▶ [Description of the task]: Your answer should reproduce the full set of records exactly as given.

▶ [Exercise data]:
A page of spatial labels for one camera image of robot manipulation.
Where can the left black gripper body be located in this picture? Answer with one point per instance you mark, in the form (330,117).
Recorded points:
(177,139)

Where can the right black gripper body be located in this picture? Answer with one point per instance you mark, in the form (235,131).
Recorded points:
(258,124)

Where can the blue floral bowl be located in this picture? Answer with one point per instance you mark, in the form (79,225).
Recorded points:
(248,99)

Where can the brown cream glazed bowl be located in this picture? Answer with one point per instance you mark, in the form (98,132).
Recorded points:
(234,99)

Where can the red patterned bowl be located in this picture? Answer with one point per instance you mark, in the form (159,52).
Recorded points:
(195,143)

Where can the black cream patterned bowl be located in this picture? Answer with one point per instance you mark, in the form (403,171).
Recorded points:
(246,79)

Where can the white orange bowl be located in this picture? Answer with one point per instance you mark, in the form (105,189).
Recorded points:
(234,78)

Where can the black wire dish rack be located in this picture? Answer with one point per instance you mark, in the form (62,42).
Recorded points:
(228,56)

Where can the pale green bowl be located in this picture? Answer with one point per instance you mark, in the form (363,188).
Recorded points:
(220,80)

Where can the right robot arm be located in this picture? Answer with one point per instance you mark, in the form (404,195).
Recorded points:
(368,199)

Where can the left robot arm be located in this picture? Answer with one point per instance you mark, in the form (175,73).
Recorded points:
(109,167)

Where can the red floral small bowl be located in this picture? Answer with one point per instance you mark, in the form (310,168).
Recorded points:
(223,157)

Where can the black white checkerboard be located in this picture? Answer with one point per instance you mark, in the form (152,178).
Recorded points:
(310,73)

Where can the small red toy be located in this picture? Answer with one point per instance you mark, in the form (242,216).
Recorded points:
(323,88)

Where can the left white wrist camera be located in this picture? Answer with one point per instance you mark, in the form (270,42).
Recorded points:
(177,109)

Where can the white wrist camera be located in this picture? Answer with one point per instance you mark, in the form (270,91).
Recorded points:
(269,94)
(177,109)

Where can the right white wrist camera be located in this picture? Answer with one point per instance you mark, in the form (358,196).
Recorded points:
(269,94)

▶ [Output for this task]:
A page of spatial labels for one camera image of robot manipulation.
Where can the left black gripper body be located in this picture? Answer with one point per instance you mark, in the form (330,117).
Recorded points:
(177,139)

Where can the right black gripper body be located in this picture? Answer with one point per instance you mark, in the form (235,131).
Recorded points:
(258,124)

Where can the blue floral bowl be located in this picture? Answer with one point per instance you mark, in the form (79,225).
Recorded points:
(248,99)

Where can the brown cream glazed bowl be located in this picture? Answer with one point per instance you mark, in the form (98,132).
Recorded points:
(234,99)

Where can the red patterned bowl be located in this picture? Answer with one point per instance you mark, in the form (159,52).
Recorded points:
(195,143)

Where can the black cream patterned bowl be located in this picture? Answer with one point per instance you mark, in the form (403,171).
Recorded points:
(246,79)

Where can the white orange bowl be located in this picture? Answer with one point per instance you mark, in the form (105,189).
Recorded points:
(234,78)

Where can the black wire dish rack be located in this picture? Answer with one point per instance you mark, in the form (62,42).
Recorded points:
(228,56)

Where can the pale green bowl be located in this picture? Answer with one point per instance you mark, in the form (363,188).
Recorded points:
(220,80)

Where can the right robot arm be located in this picture? Answer with one point per instance you mark, in the form (404,195).
Recorded points:
(368,199)

Where can the left robot arm be located in this picture? Answer with one point per instance you mark, in the form (175,73).
Recorded points:
(109,167)

Where can the red floral small bowl be located in this picture? Answer with one point per instance you mark, in the form (310,168).
Recorded points:
(223,157)

Where can the black white checkerboard be located in this picture? Answer with one point per instance you mark, in the form (152,178).
Recorded points:
(310,73)

Where can the small red toy be located in this picture? Answer with one point per instance you mark, in the form (242,216).
Recorded points:
(323,88)

Where can the left white wrist camera be located in this picture? Answer with one point per instance you mark, in the form (270,42).
Recorded points:
(177,109)

Where can the white wrist camera be located in this picture? Answer with one point per instance you mark, in the form (270,91).
Recorded points:
(269,94)
(177,109)

Where can the right white wrist camera be located in this picture? Answer with one point per instance you mark, in the form (358,196).
Recorded points:
(269,94)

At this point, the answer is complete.